= What you have to do =
Only lines holding the word "stays" should be copied from the material.

= Data listing =
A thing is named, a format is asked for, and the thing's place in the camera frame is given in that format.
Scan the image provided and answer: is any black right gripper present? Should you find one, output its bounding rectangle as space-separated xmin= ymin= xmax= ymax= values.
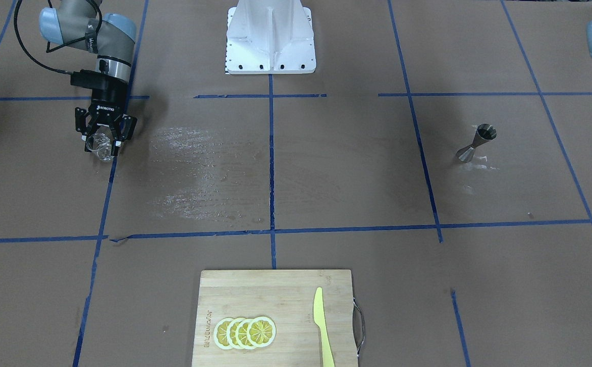
xmin=70 ymin=70 xmax=138 ymax=156

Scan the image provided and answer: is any clear glass shaker cup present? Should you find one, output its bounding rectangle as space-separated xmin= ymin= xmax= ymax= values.
xmin=86 ymin=133 xmax=114 ymax=162

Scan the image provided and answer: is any steel measuring jigger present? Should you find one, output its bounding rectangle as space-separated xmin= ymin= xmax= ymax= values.
xmin=456 ymin=123 xmax=498 ymax=163

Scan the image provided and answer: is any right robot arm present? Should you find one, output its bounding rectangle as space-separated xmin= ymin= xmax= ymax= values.
xmin=38 ymin=1 xmax=137 ymax=161

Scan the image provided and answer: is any lemon slice back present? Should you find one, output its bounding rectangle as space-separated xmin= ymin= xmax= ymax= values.
xmin=214 ymin=318 xmax=233 ymax=350

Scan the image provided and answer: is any lemon slice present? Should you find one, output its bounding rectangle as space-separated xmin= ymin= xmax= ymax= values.
xmin=234 ymin=319 xmax=256 ymax=349
xmin=225 ymin=318 xmax=246 ymax=349
xmin=247 ymin=316 xmax=277 ymax=348
xmin=214 ymin=318 xmax=233 ymax=350

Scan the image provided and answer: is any wooden cutting board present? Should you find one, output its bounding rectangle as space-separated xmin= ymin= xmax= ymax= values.
xmin=191 ymin=270 xmax=359 ymax=366

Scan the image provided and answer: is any lemon slice front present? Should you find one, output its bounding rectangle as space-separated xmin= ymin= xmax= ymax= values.
xmin=247 ymin=316 xmax=277 ymax=348

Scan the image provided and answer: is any yellow plastic knife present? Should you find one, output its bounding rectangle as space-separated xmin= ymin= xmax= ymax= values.
xmin=313 ymin=286 xmax=335 ymax=366

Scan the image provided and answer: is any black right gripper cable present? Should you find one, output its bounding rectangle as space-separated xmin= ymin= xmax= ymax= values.
xmin=13 ymin=0 xmax=104 ymax=77

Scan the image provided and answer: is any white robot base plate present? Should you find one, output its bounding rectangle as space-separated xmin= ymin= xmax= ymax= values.
xmin=225 ymin=1 xmax=317 ymax=75

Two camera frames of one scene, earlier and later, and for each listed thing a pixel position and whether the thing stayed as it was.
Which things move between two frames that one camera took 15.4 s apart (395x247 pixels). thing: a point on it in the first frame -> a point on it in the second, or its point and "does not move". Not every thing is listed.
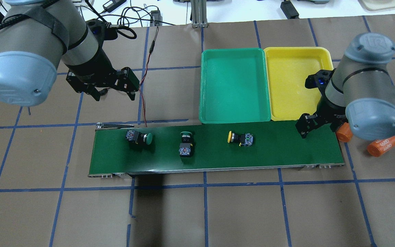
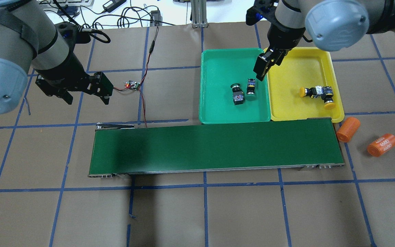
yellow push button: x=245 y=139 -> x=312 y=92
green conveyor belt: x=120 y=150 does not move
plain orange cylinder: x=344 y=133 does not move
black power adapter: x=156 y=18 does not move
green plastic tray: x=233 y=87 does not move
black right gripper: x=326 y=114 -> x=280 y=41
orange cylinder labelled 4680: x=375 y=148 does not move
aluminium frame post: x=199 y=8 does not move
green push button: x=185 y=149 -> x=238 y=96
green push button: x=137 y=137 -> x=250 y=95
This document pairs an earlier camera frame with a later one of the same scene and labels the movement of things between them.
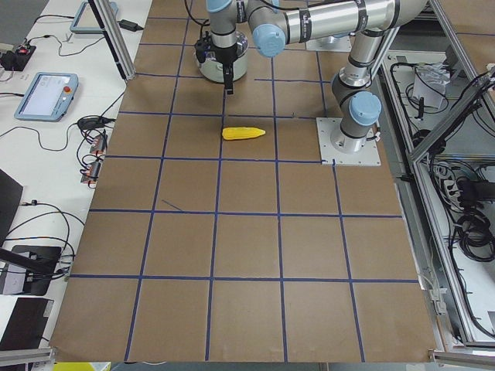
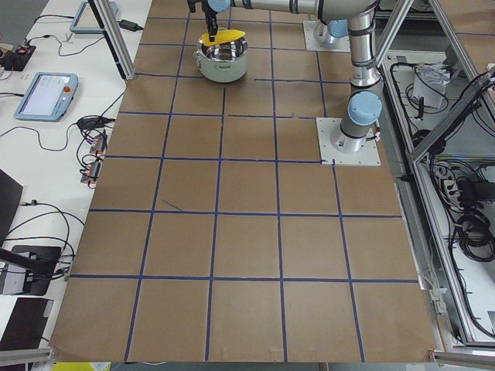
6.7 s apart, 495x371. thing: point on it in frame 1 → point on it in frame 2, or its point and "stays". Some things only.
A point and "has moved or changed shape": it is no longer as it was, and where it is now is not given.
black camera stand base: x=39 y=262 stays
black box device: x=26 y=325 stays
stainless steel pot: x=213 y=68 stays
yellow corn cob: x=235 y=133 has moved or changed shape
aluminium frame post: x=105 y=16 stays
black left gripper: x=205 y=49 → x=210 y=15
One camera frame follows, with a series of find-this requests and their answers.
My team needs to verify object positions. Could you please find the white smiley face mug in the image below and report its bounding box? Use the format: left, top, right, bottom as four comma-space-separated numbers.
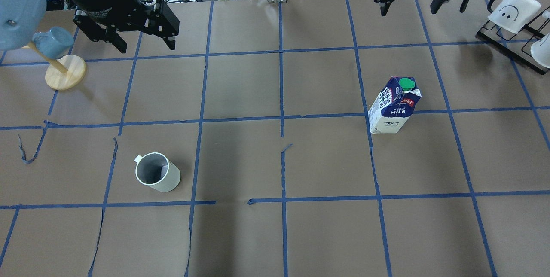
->
487, 0, 541, 34

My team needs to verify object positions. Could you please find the white cup at edge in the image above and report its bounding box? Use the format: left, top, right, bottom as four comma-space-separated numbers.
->
530, 34, 550, 68

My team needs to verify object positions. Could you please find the blue mug on stand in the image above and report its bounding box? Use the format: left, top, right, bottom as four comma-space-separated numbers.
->
32, 27, 74, 59

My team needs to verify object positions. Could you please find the pale green mug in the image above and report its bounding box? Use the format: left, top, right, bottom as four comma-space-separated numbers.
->
134, 152, 181, 192

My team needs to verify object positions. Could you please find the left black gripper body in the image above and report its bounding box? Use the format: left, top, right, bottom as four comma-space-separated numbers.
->
72, 0, 180, 37

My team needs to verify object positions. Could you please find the wooden mug tree stand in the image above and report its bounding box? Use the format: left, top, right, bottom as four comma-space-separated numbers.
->
22, 42, 88, 91

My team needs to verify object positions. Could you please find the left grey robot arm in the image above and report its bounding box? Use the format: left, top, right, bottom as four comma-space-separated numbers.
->
0, 0, 180, 53

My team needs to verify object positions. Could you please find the blue white milk carton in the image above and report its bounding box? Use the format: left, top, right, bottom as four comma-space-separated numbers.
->
368, 76, 422, 134

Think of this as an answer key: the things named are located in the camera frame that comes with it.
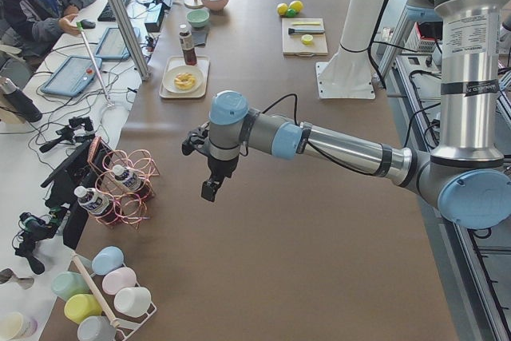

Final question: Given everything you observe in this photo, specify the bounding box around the white round plate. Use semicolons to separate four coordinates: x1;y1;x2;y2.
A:
163;65;204;93

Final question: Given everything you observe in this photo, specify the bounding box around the blue teach pendant near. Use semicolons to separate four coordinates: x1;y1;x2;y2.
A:
41;56;95;97

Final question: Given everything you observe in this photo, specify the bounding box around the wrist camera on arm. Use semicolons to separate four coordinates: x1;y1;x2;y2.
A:
181;121;209;156

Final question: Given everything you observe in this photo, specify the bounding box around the cream rabbit tray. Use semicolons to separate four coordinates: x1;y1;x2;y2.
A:
159;55;210;99

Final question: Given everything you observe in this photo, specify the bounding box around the half lemon slice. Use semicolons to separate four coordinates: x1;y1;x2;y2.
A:
301;34;314;45

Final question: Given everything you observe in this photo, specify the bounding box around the green bowl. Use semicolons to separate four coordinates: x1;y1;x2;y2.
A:
186;9;210;29

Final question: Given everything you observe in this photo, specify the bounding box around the yellow plastic knife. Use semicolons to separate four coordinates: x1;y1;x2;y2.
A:
291;21;321;26

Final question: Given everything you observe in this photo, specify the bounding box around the bamboo cutting board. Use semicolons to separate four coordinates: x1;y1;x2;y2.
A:
281;18;328;56

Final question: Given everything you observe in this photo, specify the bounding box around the green cup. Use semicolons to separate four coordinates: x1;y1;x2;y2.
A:
51;271;89;301

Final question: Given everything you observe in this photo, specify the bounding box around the blue teach pendant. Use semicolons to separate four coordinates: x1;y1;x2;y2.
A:
41;56;95;97
94;27;130;61

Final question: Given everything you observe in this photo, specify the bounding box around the blue teach pendant far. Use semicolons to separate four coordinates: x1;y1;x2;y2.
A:
94;27;130;61

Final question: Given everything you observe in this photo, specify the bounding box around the white cup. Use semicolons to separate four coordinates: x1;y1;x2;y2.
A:
114;287;152;318

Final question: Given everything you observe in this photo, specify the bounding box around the yellow lemon lower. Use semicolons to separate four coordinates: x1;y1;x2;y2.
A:
276;2;289;16

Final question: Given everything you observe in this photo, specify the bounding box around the aluminium frame post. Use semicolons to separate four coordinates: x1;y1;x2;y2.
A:
108;0;150;81

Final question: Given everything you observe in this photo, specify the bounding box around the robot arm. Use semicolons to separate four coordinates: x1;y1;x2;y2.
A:
200;0;510;229

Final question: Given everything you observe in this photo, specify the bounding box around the yellow lemon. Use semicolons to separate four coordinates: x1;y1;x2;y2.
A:
276;2;289;16
289;0;304;14

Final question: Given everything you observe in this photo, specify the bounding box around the black thermos bottle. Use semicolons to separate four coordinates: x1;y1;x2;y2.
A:
1;77;42;122

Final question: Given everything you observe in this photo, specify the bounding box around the grey cup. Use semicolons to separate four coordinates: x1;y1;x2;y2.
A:
77;316;116;341

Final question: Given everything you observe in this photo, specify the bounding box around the green lime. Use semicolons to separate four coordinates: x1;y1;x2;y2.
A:
285;8;297;18

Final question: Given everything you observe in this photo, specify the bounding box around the braided glazed donut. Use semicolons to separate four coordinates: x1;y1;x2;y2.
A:
173;72;196;90

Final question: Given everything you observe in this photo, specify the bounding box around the white cup rack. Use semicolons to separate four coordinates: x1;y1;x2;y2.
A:
71;251;157;340

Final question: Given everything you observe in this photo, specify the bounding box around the yellow lemon upper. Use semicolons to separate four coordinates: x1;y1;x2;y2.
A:
289;0;304;14

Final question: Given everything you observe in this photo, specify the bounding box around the pink cup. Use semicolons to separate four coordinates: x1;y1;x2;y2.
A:
102;267;137;295

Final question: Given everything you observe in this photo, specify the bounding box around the yellow cup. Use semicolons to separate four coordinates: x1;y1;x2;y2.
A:
64;294;102;324

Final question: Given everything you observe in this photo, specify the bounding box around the copper wire bottle rack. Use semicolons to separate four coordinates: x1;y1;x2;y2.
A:
87;137;160;228

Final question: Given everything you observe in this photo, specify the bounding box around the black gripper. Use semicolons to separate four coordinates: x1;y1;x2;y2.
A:
201;156;239;202

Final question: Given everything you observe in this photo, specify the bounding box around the steel cylinder muddler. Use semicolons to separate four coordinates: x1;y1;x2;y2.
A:
287;27;325;35

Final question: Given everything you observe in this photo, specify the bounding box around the blue cup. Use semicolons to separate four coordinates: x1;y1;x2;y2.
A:
92;246;124;276

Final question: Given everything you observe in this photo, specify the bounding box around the dark tea bottle on tray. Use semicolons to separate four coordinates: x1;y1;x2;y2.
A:
179;24;197;65

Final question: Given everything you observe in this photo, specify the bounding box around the grey folded cloth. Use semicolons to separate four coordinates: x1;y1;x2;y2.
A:
191;30;208;46

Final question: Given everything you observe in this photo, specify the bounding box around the tea bottle in rack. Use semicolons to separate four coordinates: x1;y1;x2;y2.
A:
73;185;118;225
112;165;148;197

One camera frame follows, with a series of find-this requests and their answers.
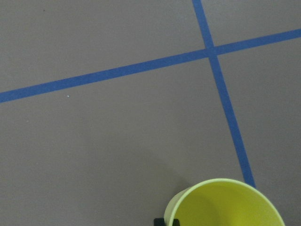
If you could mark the yellow paper cup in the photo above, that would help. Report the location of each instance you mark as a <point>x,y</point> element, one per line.
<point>222,202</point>

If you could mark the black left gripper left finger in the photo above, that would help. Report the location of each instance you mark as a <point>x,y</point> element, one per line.
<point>159,222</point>

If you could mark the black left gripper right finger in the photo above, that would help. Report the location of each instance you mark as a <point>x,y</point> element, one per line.
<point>176,222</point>

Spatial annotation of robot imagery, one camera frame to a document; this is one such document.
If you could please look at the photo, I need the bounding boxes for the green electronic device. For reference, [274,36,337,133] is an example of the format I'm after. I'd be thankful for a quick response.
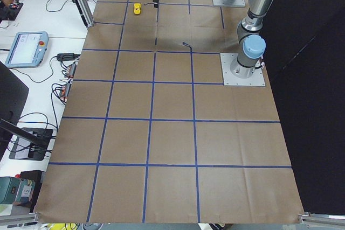
[1,170,42,207]

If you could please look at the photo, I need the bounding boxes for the black power adapter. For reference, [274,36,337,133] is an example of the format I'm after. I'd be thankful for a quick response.
[57,53,80,62]

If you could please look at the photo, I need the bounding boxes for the teach pendant tablet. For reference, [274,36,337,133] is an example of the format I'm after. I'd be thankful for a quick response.
[5,31,49,68]

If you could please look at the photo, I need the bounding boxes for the black monitor stand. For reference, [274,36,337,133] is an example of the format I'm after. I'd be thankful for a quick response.
[1,64,53,161]

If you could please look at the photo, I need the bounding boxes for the brown paper table cover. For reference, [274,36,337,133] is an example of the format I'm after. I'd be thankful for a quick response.
[35,0,303,224]

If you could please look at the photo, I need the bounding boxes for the yellow toy beetle car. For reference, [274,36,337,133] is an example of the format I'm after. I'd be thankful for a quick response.
[133,3,141,15]

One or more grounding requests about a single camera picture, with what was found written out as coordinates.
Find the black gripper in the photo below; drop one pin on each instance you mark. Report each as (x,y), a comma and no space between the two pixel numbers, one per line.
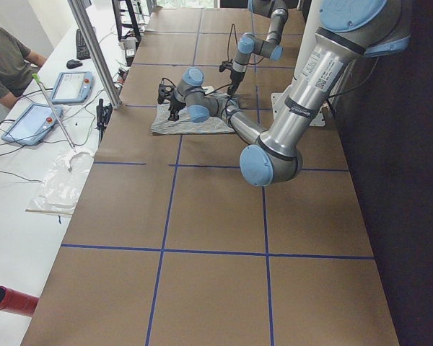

= Exercise answer =
6.7 s apart, 495x371. thing: point on it in frame 1 → point on it in frame 2, or its point and "stays". Some things only.
black camera stand base: x=39 y=262 stays
black box device: x=26 y=325 stays
stainless steel pot: x=213 y=68 stays
aluminium frame post: x=105 y=16 stays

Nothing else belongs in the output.